#### Dataset excerpt

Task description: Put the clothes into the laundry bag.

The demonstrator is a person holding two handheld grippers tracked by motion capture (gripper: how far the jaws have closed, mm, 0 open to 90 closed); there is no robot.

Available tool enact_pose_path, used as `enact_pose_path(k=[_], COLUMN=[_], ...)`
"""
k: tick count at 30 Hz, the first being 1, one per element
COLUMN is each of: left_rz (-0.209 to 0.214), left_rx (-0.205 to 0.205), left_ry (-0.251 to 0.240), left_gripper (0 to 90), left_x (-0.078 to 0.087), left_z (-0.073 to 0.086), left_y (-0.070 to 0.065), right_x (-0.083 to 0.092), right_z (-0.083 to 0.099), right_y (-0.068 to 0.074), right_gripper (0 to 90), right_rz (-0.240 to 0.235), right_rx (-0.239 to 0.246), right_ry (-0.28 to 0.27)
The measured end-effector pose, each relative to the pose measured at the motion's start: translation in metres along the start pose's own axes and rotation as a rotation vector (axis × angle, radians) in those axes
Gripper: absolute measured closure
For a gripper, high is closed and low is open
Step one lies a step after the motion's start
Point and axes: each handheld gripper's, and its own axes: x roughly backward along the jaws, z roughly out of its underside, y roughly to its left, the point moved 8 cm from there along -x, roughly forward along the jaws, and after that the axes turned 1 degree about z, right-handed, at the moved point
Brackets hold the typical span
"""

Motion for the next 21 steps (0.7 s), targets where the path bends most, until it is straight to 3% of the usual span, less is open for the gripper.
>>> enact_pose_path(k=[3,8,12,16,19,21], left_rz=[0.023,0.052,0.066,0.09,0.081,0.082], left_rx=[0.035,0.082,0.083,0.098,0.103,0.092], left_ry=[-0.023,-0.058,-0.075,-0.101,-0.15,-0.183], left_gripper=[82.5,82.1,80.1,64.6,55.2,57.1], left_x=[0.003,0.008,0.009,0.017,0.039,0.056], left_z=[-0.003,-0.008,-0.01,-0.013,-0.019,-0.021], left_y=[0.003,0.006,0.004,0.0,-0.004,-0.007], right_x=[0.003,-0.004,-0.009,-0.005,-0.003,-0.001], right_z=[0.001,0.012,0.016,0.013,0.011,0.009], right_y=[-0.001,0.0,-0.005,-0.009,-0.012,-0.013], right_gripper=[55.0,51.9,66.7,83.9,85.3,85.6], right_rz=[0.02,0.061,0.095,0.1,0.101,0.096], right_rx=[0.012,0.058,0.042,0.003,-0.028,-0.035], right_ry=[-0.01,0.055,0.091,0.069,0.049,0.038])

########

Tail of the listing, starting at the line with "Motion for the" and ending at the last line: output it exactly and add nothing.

Motion for the next 21 steps (0.7 s), targets where the path bends most, until it is straight to 3% of the usual span, less is open for the gripper.
>>> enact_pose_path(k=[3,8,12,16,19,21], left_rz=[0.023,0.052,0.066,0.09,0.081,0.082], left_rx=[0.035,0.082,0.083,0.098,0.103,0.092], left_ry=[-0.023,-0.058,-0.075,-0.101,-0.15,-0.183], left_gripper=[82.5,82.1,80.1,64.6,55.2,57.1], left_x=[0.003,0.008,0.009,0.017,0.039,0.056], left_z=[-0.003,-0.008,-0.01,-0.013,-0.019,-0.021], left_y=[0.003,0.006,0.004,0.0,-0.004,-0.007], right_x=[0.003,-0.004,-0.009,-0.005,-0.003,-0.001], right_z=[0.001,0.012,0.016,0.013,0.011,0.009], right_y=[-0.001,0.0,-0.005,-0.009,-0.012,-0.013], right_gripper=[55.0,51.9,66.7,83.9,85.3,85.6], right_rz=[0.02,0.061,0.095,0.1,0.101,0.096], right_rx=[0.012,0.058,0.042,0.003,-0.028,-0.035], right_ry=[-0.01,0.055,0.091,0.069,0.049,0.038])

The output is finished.